Krzysztof Szczerski powiedział, że rozmowy dotyczą trzech obszarów. Pierwszym jest przyszłość amerykańskiej obecności wojskowej w Europie. - Wiemy, jakie decyzje ogłosił prezydent Trump. Polska jest orędownikiem, tego, by zmniejszenie tej obecności w Niemczech nie oznaczało zmniejszenia jej w Europie - wyjaśnił. Drugim tematem są kwestie energetyczne, a trzecia to kwestia miliardowej inwestycji amerykańskiej w infrastrukturę Trójmorza. - Jeśli zatem do takiego zaproszenia dojdzie, to jest bardzo dużo ważnych tematów do omówienia przez prezydentów - dodał minister.
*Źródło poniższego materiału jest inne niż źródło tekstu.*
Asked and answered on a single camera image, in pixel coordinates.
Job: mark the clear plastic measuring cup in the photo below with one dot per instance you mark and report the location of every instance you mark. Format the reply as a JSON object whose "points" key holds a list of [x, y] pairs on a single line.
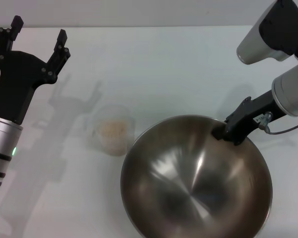
{"points": [[111, 146]]}

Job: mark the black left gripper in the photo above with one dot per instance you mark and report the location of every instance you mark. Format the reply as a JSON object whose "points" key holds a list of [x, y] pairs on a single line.
{"points": [[15, 77]]}

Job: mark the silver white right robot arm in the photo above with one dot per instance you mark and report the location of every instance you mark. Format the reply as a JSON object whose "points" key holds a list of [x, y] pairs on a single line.
{"points": [[288, 89]]}

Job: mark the white rice grains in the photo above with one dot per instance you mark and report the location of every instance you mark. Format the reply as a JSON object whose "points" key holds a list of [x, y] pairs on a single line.
{"points": [[111, 129]]}

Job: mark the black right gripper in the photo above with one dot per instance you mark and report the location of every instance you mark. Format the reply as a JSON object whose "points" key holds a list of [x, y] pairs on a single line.
{"points": [[248, 116]]}

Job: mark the stainless steel bowl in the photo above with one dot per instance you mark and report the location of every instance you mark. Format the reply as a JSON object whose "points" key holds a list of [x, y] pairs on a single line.
{"points": [[188, 188]]}

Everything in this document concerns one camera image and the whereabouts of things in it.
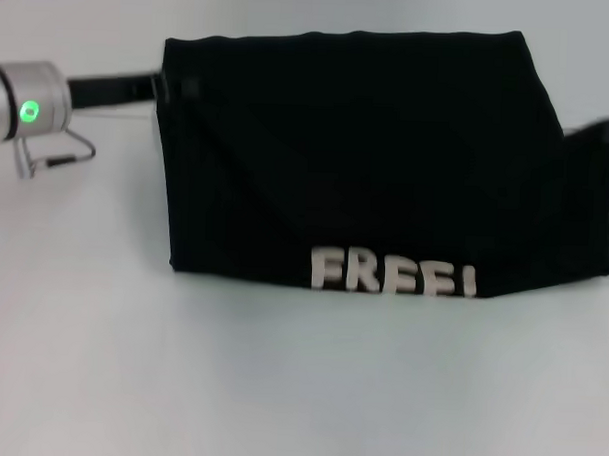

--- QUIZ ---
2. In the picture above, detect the black shirt with FREE print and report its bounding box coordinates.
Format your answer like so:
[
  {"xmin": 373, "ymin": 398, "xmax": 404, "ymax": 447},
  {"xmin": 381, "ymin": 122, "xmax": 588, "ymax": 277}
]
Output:
[{"xmin": 149, "ymin": 17, "xmax": 609, "ymax": 304}]

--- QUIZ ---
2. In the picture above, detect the silver cable plug left arm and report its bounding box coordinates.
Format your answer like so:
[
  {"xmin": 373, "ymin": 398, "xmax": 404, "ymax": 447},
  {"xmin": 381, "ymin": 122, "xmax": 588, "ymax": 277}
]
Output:
[{"xmin": 10, "ymin": 137, "xmax": 39, "ymax": 181}]

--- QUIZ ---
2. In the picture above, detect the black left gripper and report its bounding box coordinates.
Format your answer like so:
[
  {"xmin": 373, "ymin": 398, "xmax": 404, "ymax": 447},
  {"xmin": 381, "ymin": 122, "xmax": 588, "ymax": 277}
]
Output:
[{"xmin": 64, "ymin": 67, "xmax": 202, "ymax": 115}]

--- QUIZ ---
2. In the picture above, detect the thin black cable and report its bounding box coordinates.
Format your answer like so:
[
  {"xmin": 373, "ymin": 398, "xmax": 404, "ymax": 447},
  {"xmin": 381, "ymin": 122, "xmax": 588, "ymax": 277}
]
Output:
[{"xmin": 23, "ymin": 125, "xmax": 98, "ymax": 171}]
Szczerski zaznaczył jednak, że wycofanie części wojsk z Niemiec nie ma bezpośredniego związku ze zwiększeniem liczby amerykańskich żołnierzy w Polsce. - Chcemy większej obecności amerykańskiej na całej wschodniej flance, w tym w Polsce. Czymś zupełnie odrębnym jest kwestia decyzji amerykańskiej dotyczącej obecności w Niemczech. Byłoby niedobrze dla NATO, gdyby komunikat o relokacji wojsk amerykańskich w Niemczech był komunikatem o zmniejszeniu obecności amerykańskiej w Europie - wyjaśnił.
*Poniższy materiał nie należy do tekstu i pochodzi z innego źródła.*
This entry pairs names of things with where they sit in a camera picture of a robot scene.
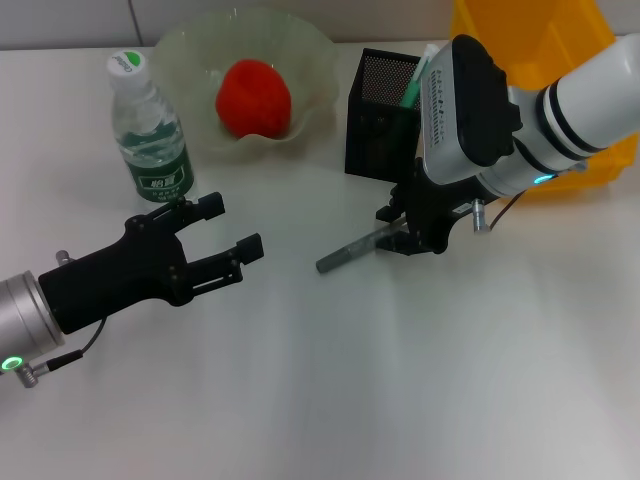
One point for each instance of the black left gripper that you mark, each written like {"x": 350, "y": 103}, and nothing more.
{"x": 120, "y": 275}

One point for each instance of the black mesh pen holder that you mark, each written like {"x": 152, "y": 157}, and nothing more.
{"x": 375, "y": 140}

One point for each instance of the grey marker pen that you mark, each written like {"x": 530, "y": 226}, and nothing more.
{"x": 350, "y": 250}

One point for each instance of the red-orange fruit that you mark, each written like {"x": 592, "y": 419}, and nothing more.
{"x": 252, "y": 97}

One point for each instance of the yellow plastic bin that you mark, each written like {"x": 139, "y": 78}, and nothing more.
{"x": 550, "y": 30}

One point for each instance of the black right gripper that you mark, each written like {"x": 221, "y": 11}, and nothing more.
{"x": 430, "y": 210}

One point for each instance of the mint green utility knife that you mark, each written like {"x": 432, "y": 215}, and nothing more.
{"x": 414, "y": 85}

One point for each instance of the green label water bottle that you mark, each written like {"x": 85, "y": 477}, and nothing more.
{"x": 160, "y": 175}

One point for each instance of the clear wavy glass bowl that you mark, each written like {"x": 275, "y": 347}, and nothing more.
{"x": 300, "y": 65}
O możliwym spotkaniu prezydentów poinformował amerykański portal Politico. Nieoficjalnie IAR potwierdziła tę informację w Pałacu Prezydenckim w Warszawie. Nasz rozmówca zastrzegł, że spotkanie jest "niewykluczone", ale zaproszenie musi być oficjalnie ogłoszone przez Biały Dom.